Go over the listing below line by line, and return each one holding the string "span".

» **Exercise data**
◇ ◇ ◇ ◇

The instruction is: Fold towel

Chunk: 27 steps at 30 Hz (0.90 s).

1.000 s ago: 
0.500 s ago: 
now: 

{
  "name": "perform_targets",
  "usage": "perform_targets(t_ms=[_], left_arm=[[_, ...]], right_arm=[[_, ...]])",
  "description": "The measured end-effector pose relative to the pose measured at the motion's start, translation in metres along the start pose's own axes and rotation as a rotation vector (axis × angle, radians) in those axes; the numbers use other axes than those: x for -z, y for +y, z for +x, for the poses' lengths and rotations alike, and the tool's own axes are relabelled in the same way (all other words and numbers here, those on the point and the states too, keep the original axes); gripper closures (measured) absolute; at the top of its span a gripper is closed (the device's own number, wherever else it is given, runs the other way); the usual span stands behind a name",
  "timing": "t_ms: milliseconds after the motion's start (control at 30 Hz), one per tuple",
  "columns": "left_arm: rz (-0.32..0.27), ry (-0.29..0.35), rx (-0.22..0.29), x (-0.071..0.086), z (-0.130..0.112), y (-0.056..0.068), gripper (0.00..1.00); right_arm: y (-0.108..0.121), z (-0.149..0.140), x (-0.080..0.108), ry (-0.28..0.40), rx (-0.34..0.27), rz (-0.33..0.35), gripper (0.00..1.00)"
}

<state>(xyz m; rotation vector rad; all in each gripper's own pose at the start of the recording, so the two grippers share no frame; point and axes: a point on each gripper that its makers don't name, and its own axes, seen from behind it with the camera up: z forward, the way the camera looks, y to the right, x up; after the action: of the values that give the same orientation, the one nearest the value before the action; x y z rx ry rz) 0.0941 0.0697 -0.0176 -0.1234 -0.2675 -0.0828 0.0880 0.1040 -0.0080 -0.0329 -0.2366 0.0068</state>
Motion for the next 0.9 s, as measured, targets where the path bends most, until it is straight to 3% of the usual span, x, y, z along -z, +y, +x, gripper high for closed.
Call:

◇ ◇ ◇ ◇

» **Written response**
  "description": "The measured end-effector pose relative to the pose measured at the motion's start, translation in metres along the start pose's own axes and rotation as a rotation vector (axis × angle, radians) in those axes; the numbers use other axes than those: x for -z, y for +y, z for +x, for the poses' lengths and rotations alike, and the tool's own axes are relabelled in the same way (all other words and numbers here, those on the point and the states too, keep the original axes); gripper closures (measured) absolute; at the top of its span a gripper is closed (the device's own number, wherever else it is given, runs the other way); the usual span stands behind a name",
Motion for the next 0.9 s, as measured, targets where the path bends most, until it is straight to 3% of the usual span, x, y, z along -z, +y, +x, gripper high for closed.

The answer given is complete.